**Work to be completed:** Please list all lines of the material below in which the string "beige" occurs.
----- Exercise materials -----
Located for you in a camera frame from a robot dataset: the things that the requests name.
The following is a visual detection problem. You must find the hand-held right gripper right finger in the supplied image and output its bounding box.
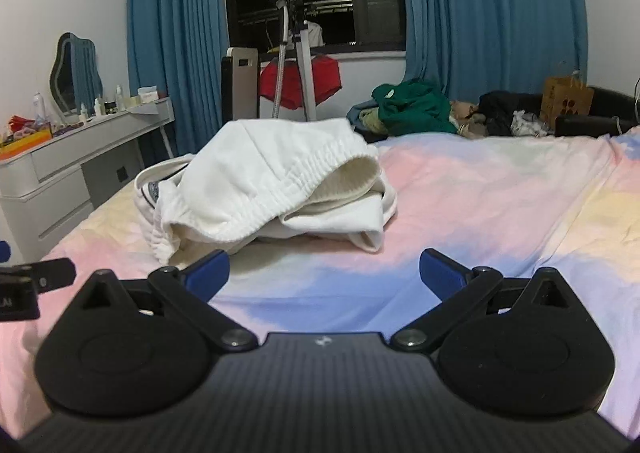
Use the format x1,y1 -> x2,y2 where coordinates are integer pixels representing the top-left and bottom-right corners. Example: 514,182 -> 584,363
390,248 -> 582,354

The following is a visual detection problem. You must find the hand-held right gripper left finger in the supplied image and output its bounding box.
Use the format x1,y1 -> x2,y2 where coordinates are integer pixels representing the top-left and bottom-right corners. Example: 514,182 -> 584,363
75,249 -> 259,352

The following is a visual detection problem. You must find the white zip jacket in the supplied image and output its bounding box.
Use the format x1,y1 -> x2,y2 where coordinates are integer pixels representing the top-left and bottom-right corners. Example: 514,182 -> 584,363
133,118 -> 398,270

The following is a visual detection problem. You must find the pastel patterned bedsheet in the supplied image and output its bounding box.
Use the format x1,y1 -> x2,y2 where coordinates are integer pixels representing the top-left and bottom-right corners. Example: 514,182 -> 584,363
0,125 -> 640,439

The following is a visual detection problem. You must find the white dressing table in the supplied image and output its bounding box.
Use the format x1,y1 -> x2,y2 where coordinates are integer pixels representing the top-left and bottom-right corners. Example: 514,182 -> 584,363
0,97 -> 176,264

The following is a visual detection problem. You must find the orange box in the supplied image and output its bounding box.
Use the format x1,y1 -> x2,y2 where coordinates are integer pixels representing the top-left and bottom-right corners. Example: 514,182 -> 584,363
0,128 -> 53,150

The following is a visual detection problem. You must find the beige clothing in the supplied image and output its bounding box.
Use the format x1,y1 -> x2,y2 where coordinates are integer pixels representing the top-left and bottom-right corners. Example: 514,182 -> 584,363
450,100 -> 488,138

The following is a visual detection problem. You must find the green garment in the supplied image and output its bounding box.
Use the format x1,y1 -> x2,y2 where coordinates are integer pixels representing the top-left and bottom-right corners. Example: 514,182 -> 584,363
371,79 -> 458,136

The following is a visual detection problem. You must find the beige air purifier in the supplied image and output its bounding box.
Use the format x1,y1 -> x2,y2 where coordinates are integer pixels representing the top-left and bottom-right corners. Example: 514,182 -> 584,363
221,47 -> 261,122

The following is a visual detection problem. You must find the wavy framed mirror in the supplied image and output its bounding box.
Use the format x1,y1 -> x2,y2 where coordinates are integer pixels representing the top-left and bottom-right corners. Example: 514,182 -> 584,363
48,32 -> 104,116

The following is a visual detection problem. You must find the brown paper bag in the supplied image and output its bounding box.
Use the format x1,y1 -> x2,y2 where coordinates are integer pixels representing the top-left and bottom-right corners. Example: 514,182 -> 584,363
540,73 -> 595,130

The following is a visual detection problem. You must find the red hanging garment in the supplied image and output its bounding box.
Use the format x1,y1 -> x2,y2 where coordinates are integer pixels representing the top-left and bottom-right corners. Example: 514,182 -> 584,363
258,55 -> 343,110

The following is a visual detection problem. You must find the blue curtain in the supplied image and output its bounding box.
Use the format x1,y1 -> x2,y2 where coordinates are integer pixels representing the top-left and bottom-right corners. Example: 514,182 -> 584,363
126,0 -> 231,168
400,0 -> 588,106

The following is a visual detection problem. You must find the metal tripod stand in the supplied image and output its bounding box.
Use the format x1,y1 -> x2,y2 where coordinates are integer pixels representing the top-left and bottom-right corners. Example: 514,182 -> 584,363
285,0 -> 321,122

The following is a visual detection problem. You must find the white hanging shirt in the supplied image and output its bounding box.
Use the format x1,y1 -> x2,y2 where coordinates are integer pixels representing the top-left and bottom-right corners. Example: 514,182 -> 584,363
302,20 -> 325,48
-----
----- Exercise materials -----
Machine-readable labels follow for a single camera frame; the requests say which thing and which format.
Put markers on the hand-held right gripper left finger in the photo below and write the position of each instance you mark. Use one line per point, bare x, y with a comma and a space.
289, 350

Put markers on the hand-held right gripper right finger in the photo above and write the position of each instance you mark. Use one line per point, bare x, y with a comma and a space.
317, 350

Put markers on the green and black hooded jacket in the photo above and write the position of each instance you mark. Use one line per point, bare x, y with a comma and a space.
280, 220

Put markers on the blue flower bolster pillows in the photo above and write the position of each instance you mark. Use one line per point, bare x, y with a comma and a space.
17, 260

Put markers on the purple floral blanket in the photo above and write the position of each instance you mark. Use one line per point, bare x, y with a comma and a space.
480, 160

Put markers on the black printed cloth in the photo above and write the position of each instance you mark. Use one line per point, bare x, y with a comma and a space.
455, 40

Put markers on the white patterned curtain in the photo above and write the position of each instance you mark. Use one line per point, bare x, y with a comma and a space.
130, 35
-----
**Exercise response:**
The following is a visual detection problem. You must find the beige clothing in the supplied image and output its bounding box.
The following is a visual detection problem. You must find the beige air purifier in the supplied image and output its bounding box.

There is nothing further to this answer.